At step 28, the subsequent selected list of query terms is then displayed in a similar manner as at the first step 21 in the form of a drop down box or the like. The user is then again in a position to select the query
term (step 22) and the cycle then continues. In particular, the next selected query term is then displayed as a continuation of the search request and that query term is then forwarded to the server which it first determines whether it completes the requested search and then adopts either steps 25 and 26 or 27 and 28 accordingly.

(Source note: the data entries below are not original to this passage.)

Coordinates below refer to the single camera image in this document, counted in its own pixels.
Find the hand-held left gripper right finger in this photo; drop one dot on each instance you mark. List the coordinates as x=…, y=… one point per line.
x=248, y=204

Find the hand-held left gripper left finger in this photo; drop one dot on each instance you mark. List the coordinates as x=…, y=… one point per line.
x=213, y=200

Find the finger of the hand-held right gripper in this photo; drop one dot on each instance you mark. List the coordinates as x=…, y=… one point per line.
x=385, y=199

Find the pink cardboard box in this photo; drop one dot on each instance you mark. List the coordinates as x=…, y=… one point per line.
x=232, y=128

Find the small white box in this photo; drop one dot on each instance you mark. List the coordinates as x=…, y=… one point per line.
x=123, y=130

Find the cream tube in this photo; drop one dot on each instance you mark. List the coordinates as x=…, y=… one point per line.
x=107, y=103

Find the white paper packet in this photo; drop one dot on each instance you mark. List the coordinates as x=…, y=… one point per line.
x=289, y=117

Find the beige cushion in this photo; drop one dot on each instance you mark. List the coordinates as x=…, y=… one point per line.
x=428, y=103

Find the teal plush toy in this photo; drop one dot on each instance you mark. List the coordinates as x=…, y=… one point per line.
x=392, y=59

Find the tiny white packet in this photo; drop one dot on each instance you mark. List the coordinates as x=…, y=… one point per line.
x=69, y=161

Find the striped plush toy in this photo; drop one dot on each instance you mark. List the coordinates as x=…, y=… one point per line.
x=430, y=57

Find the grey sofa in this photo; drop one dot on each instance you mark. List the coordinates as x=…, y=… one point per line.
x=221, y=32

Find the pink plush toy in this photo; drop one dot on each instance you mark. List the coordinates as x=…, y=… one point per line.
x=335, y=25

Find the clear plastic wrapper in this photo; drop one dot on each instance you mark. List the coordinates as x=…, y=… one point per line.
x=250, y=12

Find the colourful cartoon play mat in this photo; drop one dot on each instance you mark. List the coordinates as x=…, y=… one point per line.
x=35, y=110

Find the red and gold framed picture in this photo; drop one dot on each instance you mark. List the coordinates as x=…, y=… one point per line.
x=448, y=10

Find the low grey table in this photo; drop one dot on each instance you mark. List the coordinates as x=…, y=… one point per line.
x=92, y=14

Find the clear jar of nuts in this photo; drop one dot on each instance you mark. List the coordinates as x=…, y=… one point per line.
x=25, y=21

This cycle then continues until a search request is fully constructed. As noted above, the system 10 is able to include a free form query term which allows keywords to be included into the search request. If the user makes a free form entry, the system then performs a keyword search directly off the database 50, taking into account all the category selections and the keywords that the user has entered.
Accordingly, the present invention allows the construction of a natural language format search request. The user is guided to select each query term sequentially in order to gradually construct a very precise natural language request with the interface continually displaying the concatenation of the already selected query terms and relevant embedded text at any point in time. The guided structure not only greatly assists the user to enter appropriate query terms for retrieving information to produce meaningful content, but it also allows the system to use a standard request structure. This is distinct from more recent natural language structures which require specific systems to analyse the content and syntax of the question and then generate appropriate query terms to interrogate the query database. Other advantages include the fact that the user merely needs to choose from a selected list of query terms at any one particular time thereby restricting user entry error potential. Further, by both guiding the user and also displaying the search request as it is being constructed, gives even inexperienced users a much greater probability of finding relevant material as compared to a free form natural language search request.
It is to be appreciated that alterations and/or modifications may be made to the parts previously described without departing from the spirit or ambit of the invention as defined in the accompanying claims.